_ACTION ITEM_: Where does the string "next" appear in the records? Copy each line that holds it.

START DATASET CONTENT

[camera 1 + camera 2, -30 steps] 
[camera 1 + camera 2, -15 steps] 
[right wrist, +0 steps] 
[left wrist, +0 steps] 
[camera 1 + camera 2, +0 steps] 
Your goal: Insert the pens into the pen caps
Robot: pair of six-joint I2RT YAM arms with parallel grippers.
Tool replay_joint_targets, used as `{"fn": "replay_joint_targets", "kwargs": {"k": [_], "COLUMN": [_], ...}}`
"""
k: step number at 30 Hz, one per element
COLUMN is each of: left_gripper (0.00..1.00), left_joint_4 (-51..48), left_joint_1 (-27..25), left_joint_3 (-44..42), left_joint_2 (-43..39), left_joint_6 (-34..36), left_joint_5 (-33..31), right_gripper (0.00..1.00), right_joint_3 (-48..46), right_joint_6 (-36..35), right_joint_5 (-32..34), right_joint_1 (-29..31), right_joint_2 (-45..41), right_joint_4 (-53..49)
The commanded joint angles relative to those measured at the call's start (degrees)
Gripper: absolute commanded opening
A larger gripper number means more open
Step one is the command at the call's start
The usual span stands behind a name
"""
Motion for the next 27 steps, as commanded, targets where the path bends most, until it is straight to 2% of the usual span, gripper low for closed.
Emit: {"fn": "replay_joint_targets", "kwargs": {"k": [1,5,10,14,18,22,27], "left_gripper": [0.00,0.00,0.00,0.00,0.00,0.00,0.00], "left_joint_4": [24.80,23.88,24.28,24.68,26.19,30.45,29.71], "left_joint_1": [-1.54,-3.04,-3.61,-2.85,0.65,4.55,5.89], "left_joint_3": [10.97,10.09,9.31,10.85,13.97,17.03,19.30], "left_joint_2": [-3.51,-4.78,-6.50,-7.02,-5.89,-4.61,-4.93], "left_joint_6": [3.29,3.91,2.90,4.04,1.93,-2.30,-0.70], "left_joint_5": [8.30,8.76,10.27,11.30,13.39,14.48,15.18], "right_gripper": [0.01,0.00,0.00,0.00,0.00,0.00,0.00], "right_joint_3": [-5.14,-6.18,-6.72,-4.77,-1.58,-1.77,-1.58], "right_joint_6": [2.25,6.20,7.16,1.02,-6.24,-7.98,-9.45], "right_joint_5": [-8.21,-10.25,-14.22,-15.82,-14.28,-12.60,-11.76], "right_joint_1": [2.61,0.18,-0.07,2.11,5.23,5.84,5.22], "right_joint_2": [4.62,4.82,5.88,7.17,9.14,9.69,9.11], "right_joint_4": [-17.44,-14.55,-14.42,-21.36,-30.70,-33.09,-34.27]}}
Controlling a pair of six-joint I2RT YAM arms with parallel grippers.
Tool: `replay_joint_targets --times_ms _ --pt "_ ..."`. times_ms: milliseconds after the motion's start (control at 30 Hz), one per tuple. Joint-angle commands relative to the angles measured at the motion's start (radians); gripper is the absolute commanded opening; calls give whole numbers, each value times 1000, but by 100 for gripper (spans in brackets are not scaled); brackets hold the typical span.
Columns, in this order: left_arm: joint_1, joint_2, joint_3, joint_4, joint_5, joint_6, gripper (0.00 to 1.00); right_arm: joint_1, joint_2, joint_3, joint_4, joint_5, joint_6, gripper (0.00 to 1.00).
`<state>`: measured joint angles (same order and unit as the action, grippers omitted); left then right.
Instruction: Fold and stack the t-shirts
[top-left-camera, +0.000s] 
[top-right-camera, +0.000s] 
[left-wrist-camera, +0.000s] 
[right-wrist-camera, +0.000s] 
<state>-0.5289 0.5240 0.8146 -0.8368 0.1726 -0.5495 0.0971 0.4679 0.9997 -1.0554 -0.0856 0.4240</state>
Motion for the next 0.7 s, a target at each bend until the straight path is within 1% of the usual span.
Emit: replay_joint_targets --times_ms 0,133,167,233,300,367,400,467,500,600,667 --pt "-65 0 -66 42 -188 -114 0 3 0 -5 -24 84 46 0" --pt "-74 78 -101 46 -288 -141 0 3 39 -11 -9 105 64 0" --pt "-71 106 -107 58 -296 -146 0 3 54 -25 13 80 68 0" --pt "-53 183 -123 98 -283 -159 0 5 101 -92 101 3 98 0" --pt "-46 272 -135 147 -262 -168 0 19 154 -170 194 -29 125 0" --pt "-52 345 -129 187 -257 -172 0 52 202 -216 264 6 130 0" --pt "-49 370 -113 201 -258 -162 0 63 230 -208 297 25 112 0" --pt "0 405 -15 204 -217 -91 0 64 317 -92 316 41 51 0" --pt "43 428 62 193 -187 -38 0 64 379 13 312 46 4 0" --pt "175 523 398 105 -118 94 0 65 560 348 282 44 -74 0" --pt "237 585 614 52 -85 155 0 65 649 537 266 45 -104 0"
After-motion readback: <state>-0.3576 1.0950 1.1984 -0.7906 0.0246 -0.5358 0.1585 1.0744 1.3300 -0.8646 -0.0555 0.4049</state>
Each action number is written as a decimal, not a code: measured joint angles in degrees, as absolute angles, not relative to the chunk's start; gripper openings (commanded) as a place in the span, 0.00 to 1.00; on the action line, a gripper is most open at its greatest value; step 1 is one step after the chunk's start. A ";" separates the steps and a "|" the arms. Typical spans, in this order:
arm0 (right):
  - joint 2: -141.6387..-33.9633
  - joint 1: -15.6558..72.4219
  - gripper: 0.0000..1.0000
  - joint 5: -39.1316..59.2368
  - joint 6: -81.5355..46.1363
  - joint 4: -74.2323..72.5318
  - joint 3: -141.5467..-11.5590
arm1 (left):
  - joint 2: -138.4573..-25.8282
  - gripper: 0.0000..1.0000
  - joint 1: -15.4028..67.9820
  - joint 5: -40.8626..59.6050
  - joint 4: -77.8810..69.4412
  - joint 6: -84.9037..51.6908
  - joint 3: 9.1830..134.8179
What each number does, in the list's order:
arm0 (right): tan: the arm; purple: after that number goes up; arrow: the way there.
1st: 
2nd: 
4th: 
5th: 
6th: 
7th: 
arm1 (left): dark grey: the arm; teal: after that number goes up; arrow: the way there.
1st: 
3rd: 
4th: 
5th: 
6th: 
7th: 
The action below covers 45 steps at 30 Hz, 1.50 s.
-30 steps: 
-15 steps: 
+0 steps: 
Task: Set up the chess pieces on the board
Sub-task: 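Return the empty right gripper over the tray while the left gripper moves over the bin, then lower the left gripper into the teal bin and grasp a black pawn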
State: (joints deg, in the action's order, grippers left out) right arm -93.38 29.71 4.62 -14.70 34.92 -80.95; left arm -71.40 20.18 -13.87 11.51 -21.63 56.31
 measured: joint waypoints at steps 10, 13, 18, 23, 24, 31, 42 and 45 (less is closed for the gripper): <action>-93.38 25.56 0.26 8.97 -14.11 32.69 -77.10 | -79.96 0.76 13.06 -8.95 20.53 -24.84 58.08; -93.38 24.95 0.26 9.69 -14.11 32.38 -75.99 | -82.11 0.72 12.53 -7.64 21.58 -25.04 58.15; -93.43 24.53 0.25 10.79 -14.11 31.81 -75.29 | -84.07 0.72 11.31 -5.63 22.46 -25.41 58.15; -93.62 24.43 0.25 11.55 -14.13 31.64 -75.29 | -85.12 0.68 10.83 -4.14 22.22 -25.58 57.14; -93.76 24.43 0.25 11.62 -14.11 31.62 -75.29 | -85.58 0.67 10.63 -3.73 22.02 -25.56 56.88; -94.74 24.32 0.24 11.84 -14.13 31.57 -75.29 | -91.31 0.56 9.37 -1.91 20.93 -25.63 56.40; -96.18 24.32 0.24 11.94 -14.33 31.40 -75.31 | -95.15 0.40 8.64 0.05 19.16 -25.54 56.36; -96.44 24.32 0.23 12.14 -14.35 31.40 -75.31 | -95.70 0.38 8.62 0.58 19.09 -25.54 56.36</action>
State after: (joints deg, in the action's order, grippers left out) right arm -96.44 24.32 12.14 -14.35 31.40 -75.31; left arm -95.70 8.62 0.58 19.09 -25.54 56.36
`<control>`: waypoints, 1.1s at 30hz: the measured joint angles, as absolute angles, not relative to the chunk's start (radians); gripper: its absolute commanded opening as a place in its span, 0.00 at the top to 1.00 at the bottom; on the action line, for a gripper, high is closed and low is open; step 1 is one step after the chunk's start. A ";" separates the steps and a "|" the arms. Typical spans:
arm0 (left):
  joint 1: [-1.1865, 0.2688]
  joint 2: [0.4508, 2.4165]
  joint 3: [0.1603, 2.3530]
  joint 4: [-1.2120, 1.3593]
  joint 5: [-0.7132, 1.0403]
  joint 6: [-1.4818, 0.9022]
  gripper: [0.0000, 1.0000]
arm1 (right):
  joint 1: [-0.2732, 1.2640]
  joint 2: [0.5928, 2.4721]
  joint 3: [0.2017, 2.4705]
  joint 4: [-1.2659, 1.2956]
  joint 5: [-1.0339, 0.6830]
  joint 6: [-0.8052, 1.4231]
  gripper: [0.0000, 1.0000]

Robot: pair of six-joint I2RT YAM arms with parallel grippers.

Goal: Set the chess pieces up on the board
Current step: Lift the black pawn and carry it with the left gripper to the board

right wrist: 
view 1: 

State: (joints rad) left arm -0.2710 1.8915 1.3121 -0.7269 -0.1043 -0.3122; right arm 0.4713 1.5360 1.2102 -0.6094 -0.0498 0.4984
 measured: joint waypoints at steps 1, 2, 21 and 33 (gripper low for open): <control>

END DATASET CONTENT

_EXERCISE ANSWER_:
Motion for the next 27 steps, as commanded, targets where the path bends most, until it is straight to 2% of the usual span, gripper low for closed.
Motion for the next 0.7 s, a target at each bend until the straight path is within 1% of the usual span.

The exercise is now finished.